Roh
Roh created the term Magic Realism to portray the new painting’s return to Realism after Expressionism’s more realistic and figural representation. According to him, the “convulsive life” and “fiery exaltation” of Expressionism have given way to the representation of vigorous life in a “civil, metallic, restrained” manner. He describes the ways in which the Post-Expressionist painting of the 1920s returns to a renewed pleasure in real objects even as it integrates the formal innovations and spiritual thrust of Expressionism.
Flores
In his essay, Flores came to the result that in Latin America, Romanticism and Realism seem bound together in one afflatus. Evidently, the roots of this conflict of ideas or attitudes are psychological, and lead all the way back to the great Spanish tradition, to writers and painters of the past.
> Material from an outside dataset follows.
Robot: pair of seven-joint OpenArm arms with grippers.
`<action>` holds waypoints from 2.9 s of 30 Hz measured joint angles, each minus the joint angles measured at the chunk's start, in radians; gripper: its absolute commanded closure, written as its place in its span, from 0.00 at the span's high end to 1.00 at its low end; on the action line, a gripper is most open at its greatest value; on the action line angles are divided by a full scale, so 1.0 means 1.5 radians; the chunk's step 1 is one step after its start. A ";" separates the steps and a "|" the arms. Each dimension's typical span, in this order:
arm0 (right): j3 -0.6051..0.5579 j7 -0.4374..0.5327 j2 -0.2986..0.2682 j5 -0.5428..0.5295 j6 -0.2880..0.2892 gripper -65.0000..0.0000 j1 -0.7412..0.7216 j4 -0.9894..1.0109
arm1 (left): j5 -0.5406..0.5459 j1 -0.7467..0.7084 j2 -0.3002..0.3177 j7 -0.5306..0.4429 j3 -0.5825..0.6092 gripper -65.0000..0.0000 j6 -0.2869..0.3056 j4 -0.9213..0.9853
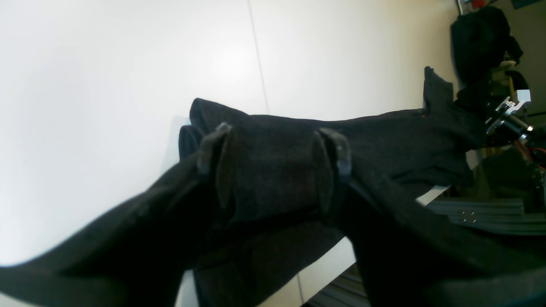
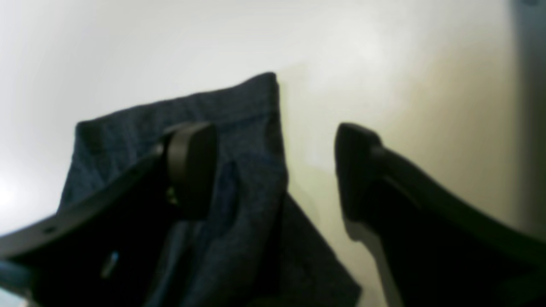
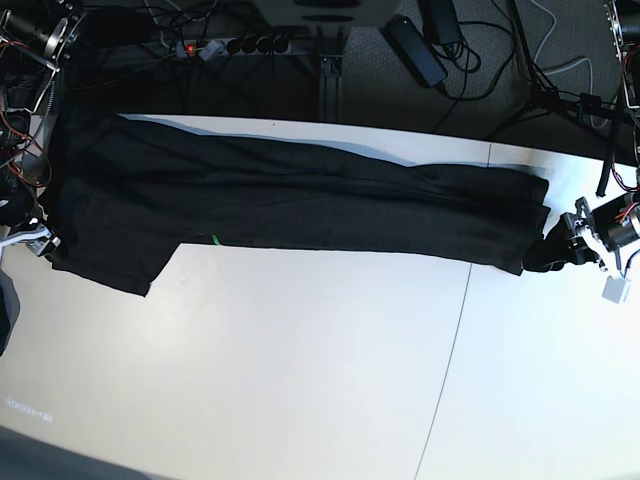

Then again, much of it can be ascribed to the unstable economic and social milieu of the writers of Spain and Latin America, which forces them to improvisation.
Leal
Leal criticizes Flores’ essay on Magical Realism on that he does not offer a formal definition of magical realism. He does not agree with Flores’ definition of magical realism because he includes authors who do not belong to the movement. Neither does he agree that Borges started the movement in 1935. He says that the term magical realism was first used by the art critic Franz Roh to designate the pictorial output of the Post-expressionist period. Magical Realism is not magic literature. Its aim is to express emotions, not to evoke them. Magical Realism is an attitude toward reality that can be expressed in popular or cultured forms.